• _The task_
Restate word for word the entries below, starting at the line with "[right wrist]" and ending at the line with "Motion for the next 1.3". Keep both end lines and omit the pictures.

Content starts

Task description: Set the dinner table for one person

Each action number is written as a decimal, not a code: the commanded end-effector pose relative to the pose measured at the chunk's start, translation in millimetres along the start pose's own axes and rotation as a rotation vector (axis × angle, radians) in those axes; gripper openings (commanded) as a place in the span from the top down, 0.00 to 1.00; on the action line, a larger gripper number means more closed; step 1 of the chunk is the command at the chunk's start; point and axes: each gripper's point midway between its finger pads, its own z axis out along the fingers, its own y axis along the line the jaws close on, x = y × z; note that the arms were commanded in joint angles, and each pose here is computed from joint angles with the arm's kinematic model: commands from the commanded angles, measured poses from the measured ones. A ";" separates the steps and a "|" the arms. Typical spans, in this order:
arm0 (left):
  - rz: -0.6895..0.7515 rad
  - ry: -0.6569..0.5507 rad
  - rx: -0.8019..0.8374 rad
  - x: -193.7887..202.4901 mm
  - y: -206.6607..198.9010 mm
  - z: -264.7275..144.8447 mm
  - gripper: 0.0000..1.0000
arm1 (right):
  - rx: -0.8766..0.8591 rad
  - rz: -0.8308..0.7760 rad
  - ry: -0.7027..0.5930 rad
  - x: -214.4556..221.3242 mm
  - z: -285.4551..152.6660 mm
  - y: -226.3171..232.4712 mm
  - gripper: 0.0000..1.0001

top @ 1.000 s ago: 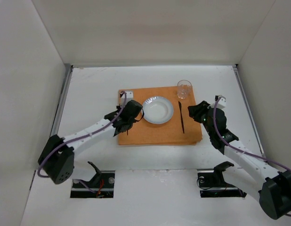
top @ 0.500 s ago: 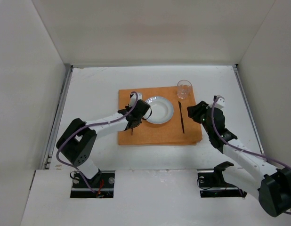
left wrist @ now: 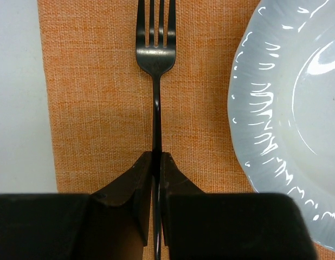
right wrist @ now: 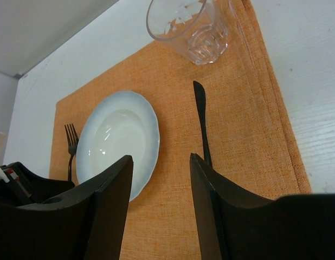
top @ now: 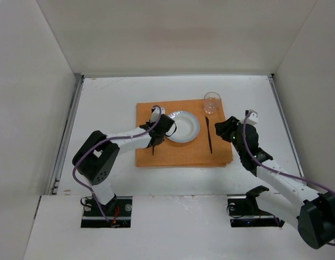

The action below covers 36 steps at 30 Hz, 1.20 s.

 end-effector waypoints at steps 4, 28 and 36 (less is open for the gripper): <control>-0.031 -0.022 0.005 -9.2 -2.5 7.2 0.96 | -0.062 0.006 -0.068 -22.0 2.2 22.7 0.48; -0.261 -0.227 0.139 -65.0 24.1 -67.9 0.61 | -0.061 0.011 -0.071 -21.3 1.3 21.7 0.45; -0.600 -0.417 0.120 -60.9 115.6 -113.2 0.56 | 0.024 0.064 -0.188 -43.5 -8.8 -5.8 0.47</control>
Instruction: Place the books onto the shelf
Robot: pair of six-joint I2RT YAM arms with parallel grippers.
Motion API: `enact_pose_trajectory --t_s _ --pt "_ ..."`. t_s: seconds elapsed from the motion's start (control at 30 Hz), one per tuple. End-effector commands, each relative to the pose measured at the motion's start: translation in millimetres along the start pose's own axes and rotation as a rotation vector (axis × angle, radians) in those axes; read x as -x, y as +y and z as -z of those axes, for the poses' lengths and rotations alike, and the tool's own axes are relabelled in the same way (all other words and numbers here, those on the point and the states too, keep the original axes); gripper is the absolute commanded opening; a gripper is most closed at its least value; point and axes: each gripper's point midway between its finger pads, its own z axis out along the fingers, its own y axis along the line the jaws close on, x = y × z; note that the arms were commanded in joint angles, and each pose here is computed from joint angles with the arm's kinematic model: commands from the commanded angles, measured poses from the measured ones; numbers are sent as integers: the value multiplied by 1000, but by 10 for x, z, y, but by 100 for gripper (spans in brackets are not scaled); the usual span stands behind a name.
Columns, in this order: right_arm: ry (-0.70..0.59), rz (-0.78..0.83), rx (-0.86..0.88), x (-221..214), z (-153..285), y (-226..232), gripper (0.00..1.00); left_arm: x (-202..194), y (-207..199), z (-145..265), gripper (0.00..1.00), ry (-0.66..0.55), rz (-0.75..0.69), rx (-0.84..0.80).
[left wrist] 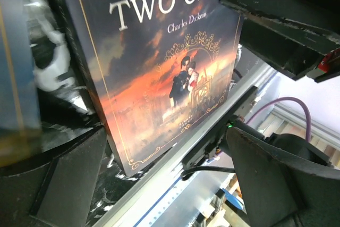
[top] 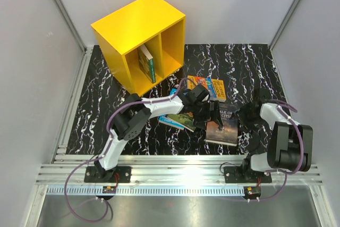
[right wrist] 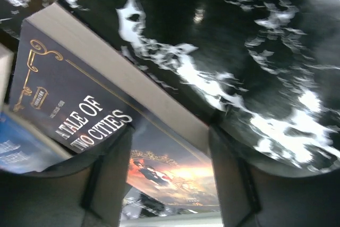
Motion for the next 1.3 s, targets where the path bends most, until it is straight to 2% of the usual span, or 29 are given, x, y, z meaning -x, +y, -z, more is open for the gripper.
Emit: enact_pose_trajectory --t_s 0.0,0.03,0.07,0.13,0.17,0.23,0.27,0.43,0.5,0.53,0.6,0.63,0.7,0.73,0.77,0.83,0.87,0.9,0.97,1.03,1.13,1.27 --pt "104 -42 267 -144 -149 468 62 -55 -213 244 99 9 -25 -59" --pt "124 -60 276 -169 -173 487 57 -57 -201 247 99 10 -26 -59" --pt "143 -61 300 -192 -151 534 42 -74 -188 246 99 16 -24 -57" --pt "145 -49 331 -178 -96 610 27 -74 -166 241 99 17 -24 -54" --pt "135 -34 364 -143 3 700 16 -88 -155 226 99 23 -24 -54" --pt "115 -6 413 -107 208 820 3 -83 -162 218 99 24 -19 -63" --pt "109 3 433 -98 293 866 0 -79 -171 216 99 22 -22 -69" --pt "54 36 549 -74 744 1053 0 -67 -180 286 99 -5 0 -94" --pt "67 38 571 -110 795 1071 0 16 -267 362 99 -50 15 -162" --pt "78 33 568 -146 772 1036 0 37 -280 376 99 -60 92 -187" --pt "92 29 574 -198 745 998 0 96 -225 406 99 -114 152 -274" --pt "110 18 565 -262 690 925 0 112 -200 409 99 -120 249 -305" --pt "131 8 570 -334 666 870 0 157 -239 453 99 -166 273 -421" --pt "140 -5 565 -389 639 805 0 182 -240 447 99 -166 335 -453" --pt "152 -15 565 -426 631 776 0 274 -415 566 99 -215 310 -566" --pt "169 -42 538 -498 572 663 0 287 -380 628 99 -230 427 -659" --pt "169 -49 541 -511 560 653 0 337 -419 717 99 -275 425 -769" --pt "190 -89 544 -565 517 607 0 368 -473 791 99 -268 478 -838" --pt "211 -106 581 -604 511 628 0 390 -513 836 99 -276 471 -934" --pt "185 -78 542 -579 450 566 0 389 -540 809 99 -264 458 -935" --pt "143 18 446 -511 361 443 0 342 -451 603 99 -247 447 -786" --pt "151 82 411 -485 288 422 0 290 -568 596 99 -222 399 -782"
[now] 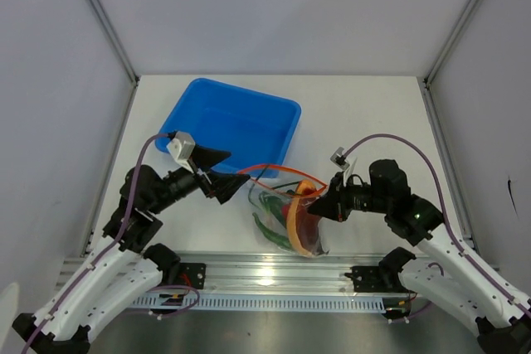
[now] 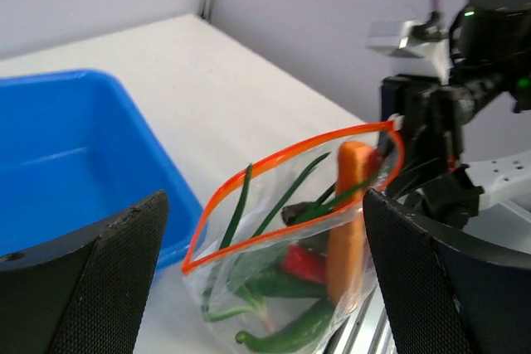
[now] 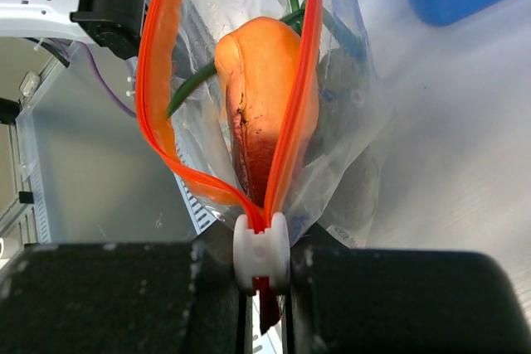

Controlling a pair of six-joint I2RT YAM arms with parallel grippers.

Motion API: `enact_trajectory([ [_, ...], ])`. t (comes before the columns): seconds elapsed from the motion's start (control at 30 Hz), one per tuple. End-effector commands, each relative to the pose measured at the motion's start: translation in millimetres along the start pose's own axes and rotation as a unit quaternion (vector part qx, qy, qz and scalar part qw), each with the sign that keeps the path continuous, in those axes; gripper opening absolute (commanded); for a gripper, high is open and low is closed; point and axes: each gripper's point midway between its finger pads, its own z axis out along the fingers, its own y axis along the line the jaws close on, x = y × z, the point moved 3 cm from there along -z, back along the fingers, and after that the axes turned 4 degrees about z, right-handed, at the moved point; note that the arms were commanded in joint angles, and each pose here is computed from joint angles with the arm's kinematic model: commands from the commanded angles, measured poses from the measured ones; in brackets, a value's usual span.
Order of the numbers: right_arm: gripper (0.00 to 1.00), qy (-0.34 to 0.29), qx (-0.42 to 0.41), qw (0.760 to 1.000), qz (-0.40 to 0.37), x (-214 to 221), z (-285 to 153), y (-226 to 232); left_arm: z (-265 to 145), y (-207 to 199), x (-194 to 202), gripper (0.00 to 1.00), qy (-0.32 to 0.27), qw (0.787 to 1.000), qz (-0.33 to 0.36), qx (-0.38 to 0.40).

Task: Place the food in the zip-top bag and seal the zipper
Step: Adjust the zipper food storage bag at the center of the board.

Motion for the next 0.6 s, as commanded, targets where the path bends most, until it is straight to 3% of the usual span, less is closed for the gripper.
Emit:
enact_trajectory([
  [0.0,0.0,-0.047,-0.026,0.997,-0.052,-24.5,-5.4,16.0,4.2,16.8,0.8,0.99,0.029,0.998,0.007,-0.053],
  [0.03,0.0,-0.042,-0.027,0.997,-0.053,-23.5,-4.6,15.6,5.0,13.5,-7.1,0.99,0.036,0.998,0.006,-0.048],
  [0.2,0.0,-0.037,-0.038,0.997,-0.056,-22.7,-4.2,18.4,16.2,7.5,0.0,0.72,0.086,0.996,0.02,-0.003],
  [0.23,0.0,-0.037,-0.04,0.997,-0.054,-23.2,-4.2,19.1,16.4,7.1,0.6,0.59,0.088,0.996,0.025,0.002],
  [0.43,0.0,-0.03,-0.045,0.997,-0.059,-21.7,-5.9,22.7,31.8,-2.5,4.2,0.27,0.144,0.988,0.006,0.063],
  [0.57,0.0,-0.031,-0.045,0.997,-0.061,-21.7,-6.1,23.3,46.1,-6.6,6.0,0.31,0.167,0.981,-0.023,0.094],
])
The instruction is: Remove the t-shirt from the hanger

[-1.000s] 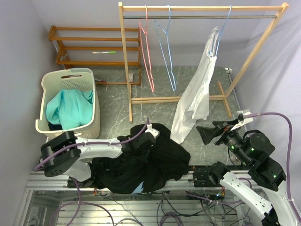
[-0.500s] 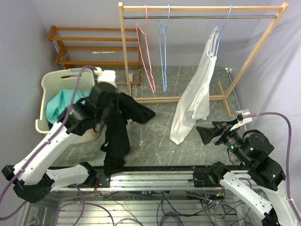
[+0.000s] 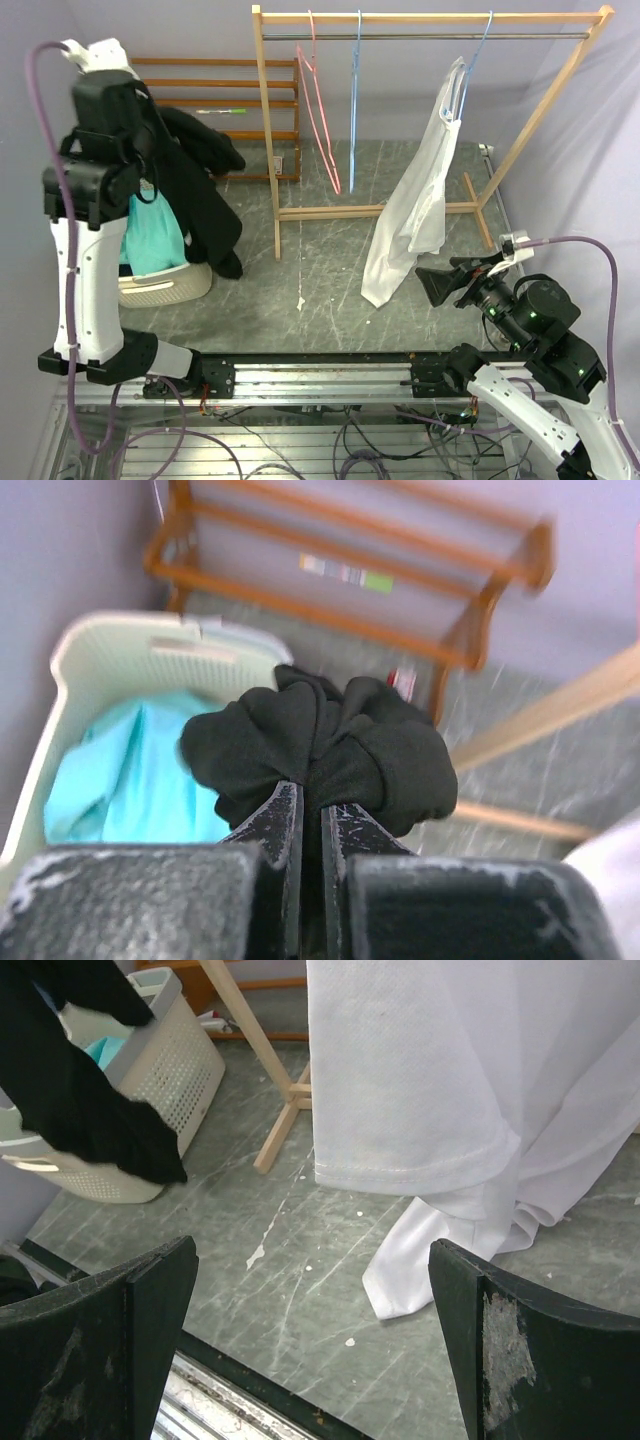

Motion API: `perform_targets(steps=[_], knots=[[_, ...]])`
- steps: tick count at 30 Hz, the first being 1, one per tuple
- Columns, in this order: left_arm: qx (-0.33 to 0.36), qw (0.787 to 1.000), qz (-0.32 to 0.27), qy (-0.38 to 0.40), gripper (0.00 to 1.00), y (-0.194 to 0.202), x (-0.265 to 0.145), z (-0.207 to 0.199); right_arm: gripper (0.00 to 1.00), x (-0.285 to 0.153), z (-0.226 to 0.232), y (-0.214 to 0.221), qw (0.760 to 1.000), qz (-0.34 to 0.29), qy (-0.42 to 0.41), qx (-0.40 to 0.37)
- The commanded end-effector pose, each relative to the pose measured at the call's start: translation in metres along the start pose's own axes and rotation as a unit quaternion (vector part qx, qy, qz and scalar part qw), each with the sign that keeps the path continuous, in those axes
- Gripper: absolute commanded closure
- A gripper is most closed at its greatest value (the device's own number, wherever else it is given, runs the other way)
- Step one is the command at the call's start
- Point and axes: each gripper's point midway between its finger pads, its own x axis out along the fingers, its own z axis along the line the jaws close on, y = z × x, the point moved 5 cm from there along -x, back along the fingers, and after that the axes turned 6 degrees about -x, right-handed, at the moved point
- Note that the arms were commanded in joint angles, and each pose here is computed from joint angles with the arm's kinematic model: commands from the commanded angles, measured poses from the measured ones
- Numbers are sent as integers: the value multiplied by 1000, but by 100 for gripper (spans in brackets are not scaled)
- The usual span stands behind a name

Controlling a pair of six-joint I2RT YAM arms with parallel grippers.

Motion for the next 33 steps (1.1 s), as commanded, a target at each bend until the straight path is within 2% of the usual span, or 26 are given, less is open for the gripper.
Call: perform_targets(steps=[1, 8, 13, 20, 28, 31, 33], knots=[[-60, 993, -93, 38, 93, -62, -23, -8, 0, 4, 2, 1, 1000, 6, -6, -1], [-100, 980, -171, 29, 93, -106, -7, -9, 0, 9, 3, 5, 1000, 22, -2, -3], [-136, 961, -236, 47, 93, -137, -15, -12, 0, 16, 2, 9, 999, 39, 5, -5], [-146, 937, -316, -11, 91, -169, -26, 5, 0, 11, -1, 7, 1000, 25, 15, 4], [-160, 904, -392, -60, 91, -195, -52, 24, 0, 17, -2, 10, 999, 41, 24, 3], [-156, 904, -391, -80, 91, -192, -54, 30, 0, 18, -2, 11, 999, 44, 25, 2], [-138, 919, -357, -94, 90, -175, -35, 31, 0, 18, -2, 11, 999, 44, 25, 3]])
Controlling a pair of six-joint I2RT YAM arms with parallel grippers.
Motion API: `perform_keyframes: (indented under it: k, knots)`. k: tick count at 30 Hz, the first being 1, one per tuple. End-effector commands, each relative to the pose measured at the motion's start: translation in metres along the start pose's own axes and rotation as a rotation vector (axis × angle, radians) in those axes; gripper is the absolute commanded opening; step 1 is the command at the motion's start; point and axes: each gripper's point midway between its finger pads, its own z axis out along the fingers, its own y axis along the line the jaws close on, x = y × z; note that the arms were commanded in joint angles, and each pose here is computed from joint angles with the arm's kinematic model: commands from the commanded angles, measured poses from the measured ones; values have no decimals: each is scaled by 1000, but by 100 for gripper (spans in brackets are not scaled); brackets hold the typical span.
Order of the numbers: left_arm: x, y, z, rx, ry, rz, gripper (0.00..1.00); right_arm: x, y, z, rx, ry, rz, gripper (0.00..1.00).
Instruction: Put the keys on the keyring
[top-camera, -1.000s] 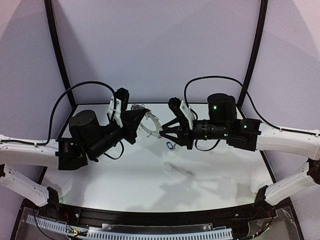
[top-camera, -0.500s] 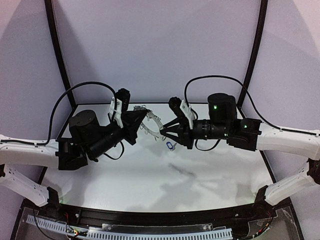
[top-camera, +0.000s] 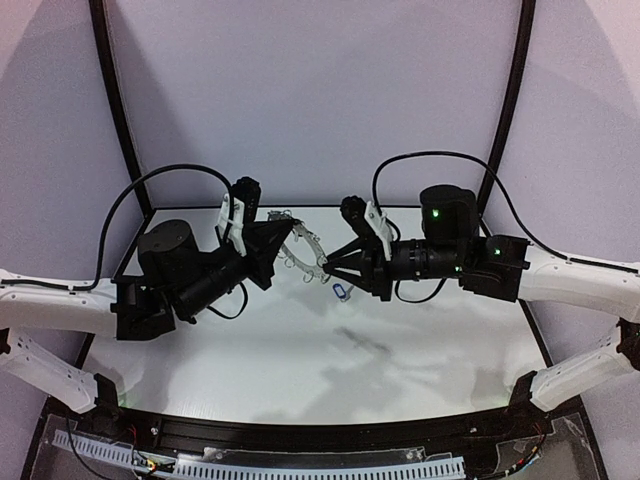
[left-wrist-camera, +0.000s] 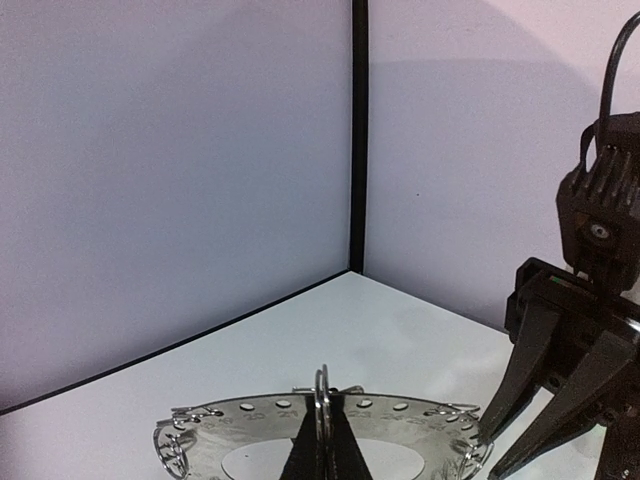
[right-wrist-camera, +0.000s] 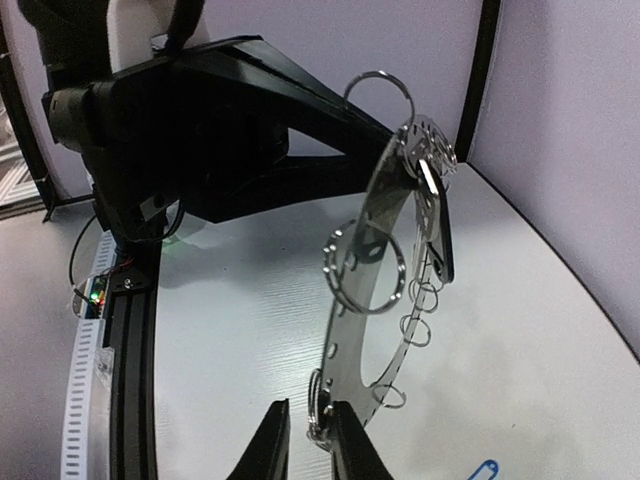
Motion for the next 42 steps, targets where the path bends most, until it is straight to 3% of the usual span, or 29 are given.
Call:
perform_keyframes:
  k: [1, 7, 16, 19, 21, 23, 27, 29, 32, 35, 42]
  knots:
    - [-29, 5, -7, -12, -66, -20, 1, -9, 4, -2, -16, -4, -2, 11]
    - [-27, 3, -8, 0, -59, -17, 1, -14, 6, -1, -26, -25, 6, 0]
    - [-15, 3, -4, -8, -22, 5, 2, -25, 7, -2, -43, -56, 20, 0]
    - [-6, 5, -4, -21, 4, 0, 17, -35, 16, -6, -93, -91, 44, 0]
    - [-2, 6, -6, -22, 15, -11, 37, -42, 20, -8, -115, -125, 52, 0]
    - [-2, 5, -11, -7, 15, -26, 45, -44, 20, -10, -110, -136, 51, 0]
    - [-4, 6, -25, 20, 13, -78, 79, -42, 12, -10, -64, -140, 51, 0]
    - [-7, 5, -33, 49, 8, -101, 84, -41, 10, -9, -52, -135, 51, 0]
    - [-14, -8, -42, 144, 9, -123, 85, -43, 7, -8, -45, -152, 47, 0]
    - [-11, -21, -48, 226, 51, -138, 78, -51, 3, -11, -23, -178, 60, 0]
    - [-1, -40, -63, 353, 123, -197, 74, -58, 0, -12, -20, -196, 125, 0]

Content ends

• _Written answer_
[right wrist] 
Motion for the next 1.3 s, targets where the path bends most, until it is straight to 2% of the usual span, or 29 are given, x, y, z meaning -x, +y, -z, more is open for the gripper.

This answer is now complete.